- Born: 1794
- Died: 28 September 1816 (aged 21–22)
- Spouse: Bamba Qadin
- Issue: Abbas I of Egypt
- Dynasty: Alawiyya
- Father: Muhammad Ali of Egypt
- Mother: Amina Hanim

= Tusun Pasha =

Albanian Ottoman military officer (1794–1816)

Tusun Pasha (طوسون پاشا, طوسون باشا, Tosun Paşa, Ahmet Tosun Paşa; 1794 – 28 September 1816) was the younger son of Muhammad Ali Pasha, Wāli of Egypt between 1805 and 1849, by Amina Hanim. He was the father of Abbas I of Egypt (1812–1854) by princess Pembe Qadin. He is buried in Hosh al-Basha, the royal mausoleum of the royal family at the Imam al-Shafi'i, Cairo, Egypt.

==Life==

Though not as well known as Muhammad Ali's other son Ibrahim Pasha, Tusun Pasha did nevertheless attain some historical significance in the Ottoman–Saudi War, having led in 1811 the successful military campaign of the Egyptian army in the Arabian Peninsula, which was taken up in order to subdue unrest created in that region by Wahabbi forces. Tusun Pasha successfully retook the city of Mecca, and occupied Hijaz.

It appears from historical records that, despite not being the eldest son, Tusun was destined by Muhammad Ali to carry on his legacy. This aspiration, however, was not to materialise, as Tusun died in 1816 – possibly of disease – in the village of Birinbal. His older brother Ibrahim succeeded him in the role of chief military commander.

==Legacy==

Decades later, in 1848, Tusun's son, Abbas I, inherited the role of Wali from his uncle Ibrahim, and served in this position for six years, before being murdered in 1854.

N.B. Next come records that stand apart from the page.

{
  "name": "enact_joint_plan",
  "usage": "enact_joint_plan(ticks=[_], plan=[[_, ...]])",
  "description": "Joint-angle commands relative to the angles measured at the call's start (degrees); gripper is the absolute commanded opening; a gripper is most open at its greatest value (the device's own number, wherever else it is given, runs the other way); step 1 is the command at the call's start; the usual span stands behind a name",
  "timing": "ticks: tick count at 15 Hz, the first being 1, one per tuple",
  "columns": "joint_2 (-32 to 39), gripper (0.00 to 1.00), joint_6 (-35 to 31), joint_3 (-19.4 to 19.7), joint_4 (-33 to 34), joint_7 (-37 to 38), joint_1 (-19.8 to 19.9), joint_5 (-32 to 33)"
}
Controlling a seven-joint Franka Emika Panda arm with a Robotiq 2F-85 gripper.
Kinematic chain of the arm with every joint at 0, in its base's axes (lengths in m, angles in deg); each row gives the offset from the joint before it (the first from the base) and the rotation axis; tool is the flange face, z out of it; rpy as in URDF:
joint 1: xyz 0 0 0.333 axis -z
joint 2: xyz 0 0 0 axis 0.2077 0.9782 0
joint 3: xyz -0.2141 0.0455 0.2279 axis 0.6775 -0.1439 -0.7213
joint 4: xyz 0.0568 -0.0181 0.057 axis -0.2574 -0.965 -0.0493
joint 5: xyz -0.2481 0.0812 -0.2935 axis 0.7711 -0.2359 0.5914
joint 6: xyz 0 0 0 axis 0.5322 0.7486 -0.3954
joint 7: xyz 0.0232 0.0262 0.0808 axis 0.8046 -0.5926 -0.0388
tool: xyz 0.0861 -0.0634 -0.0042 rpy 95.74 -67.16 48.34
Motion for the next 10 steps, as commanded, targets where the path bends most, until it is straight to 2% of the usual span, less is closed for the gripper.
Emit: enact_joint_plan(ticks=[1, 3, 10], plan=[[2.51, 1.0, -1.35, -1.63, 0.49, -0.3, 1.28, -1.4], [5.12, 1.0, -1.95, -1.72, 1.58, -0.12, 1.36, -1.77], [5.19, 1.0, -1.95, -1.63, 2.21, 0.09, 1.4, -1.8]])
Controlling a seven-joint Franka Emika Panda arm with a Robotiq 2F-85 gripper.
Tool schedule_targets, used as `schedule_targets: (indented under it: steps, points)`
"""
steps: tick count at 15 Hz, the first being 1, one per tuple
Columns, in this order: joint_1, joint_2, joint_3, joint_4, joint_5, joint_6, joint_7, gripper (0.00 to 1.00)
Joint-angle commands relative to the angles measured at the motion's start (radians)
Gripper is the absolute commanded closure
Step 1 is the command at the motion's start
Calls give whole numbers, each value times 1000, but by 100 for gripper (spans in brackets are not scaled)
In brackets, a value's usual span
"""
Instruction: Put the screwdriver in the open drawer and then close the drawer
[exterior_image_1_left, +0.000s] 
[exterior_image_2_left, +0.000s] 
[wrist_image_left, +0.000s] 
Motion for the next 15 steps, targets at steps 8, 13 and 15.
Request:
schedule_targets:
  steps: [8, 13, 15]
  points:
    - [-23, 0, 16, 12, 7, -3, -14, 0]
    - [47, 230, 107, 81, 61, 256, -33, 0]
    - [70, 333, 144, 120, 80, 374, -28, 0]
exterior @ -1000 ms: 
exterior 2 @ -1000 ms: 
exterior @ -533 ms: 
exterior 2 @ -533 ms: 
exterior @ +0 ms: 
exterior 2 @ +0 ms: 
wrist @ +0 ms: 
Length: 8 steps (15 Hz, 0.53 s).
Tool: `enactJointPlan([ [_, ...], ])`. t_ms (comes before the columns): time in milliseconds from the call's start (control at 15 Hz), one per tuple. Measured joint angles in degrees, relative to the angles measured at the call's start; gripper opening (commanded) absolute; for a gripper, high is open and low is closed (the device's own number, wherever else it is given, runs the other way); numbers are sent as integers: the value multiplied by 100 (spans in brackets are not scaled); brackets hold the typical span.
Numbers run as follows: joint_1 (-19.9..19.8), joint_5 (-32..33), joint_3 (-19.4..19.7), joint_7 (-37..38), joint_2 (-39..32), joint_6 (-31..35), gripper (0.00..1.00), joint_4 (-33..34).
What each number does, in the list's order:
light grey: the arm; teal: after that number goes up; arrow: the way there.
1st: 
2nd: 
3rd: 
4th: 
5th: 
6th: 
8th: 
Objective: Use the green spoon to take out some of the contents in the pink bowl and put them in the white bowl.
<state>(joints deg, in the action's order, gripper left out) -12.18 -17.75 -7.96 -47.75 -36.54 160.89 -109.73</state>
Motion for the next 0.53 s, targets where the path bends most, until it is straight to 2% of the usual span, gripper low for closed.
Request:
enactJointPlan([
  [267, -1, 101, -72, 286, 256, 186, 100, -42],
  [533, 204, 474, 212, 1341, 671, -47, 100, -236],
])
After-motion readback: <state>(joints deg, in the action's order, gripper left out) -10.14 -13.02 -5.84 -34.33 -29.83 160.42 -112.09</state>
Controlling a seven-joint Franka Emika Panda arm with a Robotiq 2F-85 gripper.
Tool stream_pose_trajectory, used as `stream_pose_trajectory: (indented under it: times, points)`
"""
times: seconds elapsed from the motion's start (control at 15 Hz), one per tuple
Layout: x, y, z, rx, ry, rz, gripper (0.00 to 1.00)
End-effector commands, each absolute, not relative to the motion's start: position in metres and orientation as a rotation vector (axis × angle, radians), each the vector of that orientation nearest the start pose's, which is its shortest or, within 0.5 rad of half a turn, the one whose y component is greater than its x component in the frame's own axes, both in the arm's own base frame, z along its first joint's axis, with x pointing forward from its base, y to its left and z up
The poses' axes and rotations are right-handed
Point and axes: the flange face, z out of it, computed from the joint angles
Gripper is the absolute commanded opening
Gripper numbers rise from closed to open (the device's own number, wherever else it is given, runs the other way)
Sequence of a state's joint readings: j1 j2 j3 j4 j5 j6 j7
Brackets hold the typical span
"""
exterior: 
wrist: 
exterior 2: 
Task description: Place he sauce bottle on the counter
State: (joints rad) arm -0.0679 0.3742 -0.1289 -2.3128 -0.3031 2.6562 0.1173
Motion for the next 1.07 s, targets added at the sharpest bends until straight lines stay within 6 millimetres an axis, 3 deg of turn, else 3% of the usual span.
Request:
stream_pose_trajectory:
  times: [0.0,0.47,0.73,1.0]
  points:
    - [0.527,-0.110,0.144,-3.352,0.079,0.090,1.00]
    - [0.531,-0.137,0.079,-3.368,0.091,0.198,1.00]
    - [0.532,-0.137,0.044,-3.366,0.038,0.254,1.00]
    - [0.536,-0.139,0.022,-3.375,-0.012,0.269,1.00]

The Alabaster Mosque (Mosque of Muhammad Ali) was built by Muhammad Ali Pasha in memory of his son Tusun Pasha. It is in the Citadel of Cairo in Egypt, with construction commissioned between 1830 and 1848.

==In popular culture==
The 1976 Turkish film Tosun Paşa features a heavily fictionalised Tusun Pasha (played by Oktar Durukan) where the story involves his identity being taken by the protagonist played by Kemal Sunal.